Laos is considering diverting its coffee exports from the US to Russia due to the heavy tariffs imposed by US President Donald Trump. According to Laotian Prime Minister Sonexay Siphandone, the country may increase its coffee supplies to Russia if the US tariffs make their products too expensive for American buyers. Siphandone stated that among the goods Laos supplies to the US, but can also supply to other countries, are agricultural products such as coffee.
The US tariffs, which were imposed last month, include levies of 40% on goods from Laos. This move is part of a broader effort by the Trump administration to address perceived unfair trade imbalances. The tariffs have also affected other major coffee exporters, including Brazil and Vietnam, with levies of 50% and 20%, respectively. Brazil, the world’s largest coffee producer, accounts for 37% of global output, while Vietnam contributes 17%.
The tariffs have contributed to a recent spike in coffee prices, which have also been affected by poor weather damaging harvests and market disruption. The International Coffee Organization has reported that coffee prices have increased sharply in recent months. In the US, coffee is a highly consumed beverage, with two out of three Americans drinking it daily, according to the US National Coffee Association. The association had lobbied for an exemption for coffee ahead of the Trump tariffs, but so far, their efforts have been unsuccessful.

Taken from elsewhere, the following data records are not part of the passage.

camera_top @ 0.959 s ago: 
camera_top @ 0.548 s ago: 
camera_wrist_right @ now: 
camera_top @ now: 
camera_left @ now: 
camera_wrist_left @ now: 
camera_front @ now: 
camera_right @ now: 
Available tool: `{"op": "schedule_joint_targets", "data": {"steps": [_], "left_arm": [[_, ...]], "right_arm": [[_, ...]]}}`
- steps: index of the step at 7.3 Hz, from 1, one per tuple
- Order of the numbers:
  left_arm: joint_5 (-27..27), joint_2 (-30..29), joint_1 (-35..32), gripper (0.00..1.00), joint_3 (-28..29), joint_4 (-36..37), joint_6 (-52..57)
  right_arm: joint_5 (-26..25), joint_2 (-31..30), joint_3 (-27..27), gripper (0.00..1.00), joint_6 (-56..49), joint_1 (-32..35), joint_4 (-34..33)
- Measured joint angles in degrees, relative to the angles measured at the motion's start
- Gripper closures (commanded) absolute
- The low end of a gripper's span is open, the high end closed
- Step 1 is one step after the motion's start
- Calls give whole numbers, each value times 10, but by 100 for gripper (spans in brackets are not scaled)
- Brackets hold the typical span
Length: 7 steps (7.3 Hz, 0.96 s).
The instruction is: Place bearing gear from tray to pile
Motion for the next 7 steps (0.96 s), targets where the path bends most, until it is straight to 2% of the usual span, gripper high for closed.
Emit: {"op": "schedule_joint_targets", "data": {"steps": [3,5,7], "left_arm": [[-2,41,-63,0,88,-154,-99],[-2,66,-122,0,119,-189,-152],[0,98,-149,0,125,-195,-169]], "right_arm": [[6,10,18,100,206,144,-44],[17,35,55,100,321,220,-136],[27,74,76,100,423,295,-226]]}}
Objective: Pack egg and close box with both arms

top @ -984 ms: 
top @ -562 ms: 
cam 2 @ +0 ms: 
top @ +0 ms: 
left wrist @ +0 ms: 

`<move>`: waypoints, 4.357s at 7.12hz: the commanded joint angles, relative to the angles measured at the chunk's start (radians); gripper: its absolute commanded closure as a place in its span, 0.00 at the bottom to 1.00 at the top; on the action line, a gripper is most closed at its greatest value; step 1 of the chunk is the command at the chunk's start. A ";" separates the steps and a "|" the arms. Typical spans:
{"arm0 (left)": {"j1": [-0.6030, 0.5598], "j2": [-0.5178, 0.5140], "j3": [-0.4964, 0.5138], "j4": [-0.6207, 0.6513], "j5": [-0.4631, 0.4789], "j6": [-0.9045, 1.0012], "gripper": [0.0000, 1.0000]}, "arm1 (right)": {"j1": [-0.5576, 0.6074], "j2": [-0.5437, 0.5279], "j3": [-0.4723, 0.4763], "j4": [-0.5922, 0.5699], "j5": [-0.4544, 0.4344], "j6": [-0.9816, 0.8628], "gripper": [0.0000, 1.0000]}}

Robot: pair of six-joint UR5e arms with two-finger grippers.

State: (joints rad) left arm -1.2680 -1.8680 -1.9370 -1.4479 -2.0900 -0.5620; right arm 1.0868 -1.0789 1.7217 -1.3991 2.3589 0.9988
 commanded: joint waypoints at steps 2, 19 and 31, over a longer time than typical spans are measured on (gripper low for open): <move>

The potential diversion of Laos’ coffee exports to Russia could have significant implications for the global coffee market. With the US being a major consumer of coffee, the tariffs could lead to a shift in the market, with other countries such as Russia potentially benefiting from increased supplies. The situation highlights the ongoing impact of trade tensions on global markets and the potential for countries to seek alternative trade partners in response to tariffs and other trade restrictions.